Клаус долго вёл меня кружными путями, которыми я уже не пользовался несколько лет, и в конечном итоге мы оказались на дальней окраине жилых пещер, занимаемых семьями беженцев. В центре обширной каверны с высоким потолком горел костёр. Должно быть, дрова были чем-то пропитаны, потому что пламя приобрело удивительный синий цвет. Поначалу мне показалось, что сидевшие вокруг огня девушки были одеты в одинаковые голубые платья простого покроя. Но, увидев, как пламя окрашивает их лица, догадался, что и сам выгляжу схожим образом.
— Смотрите, кого я вам привёл, девчонки!, — объявил мой приятель.
— Добрый вечер. — произнёс я, смущаясь под пристальными взглядами красавиц.
Девушки, как по команде, улыбнулись, а одна из них подбежала и водрузила на мою голову большой венок, сплетённый из цветов и трав.
— Сам на равнине собирал. — шепнул мне Клаус. — Травинка к травинке. Полночи на это потратил.
Пока я соображал, за что мне оказана такая честь, девушки затянули протяжную песню и, взявшись за руки, стали танцевать вокруг костра. Их движения были плавными и очень гармонировали с нежными голосами, наполнявшими пещеру чарующими звуками. Выросший среди детей беженцев, я свободно говорил на их языке, но слов этой песни, как ни старался, понять не смог.
— О чём они поют?, — тихо спросил я у Клауса.
— Не знаю, — беспечно ответил он. — Слова, как будто знакомые, но смысл не слишком ясен. Это очень старая песня.
— Ну, а всё-таки?
— Они обращаются к этим… как сказать… духам земли… и ещё кому-то.
— Духам?
— Не смотри на меня так, Берко. Это всё девчоночьи поверья.
— Чушь какая-то.
— Согласен. Только им не говори, а то обидятся.

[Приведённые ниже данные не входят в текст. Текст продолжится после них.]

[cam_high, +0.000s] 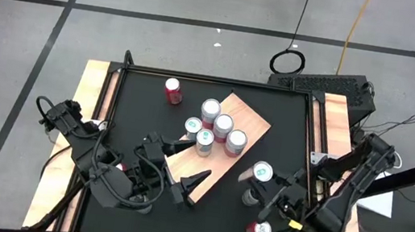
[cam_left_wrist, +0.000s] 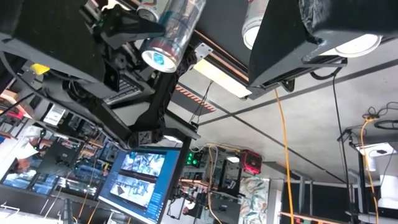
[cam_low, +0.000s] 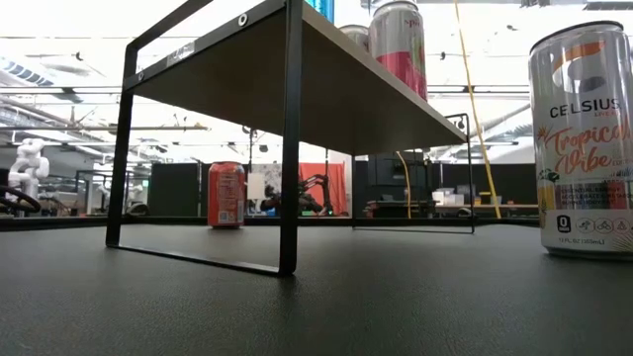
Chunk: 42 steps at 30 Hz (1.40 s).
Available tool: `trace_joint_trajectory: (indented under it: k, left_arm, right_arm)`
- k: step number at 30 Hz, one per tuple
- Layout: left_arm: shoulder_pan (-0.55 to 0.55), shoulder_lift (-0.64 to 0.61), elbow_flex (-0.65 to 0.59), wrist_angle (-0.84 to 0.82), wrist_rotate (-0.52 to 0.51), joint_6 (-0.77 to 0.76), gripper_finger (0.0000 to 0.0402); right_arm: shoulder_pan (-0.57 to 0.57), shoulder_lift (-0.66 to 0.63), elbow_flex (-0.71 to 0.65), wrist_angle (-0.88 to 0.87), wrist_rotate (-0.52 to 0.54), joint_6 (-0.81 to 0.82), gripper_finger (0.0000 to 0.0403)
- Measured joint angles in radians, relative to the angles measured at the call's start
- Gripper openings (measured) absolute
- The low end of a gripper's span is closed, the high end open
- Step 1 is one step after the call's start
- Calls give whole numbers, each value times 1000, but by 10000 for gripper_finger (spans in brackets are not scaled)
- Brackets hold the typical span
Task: Place canned beverage on shelf
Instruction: Put the blue soda can on the shelf aligned with the blue soda can
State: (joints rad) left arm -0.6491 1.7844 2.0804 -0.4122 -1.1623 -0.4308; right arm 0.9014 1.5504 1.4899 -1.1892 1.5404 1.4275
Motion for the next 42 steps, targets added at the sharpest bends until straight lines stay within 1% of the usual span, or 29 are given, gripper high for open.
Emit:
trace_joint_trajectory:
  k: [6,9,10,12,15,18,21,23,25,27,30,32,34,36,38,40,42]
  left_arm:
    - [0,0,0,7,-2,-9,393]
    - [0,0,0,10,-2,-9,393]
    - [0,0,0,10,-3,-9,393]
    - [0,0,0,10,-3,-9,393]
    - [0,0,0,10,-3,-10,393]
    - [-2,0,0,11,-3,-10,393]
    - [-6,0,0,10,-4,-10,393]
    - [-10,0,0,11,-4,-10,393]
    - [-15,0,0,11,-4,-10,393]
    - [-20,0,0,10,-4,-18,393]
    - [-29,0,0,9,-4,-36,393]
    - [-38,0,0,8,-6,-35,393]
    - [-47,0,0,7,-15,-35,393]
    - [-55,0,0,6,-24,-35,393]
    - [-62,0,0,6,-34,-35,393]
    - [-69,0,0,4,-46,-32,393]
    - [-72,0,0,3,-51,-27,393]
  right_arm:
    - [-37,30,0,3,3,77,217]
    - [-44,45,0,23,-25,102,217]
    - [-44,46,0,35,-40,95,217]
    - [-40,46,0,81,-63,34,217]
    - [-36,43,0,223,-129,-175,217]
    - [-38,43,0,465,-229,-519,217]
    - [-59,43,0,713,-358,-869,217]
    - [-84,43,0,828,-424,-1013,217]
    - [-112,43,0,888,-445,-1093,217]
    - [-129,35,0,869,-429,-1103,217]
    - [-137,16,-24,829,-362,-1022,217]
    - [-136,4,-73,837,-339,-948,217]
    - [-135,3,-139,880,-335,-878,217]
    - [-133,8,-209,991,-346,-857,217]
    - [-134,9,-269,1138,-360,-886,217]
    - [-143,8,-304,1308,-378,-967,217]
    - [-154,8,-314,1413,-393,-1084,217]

Заканчивая песню, девушки приблизились к костру, воздели вверх руки и низко поклонились пламени. Когда они выпрямились, Клаус подтолкнул меня в спину и сказал:
— Рядом с костром круг из нескольких корзин. Иди туда и встань в центр.
"Хорошо, что отец не видит в каких глупых обрядах приходится участвовать его сыну", — подумал я, но выполнять указание пошёл.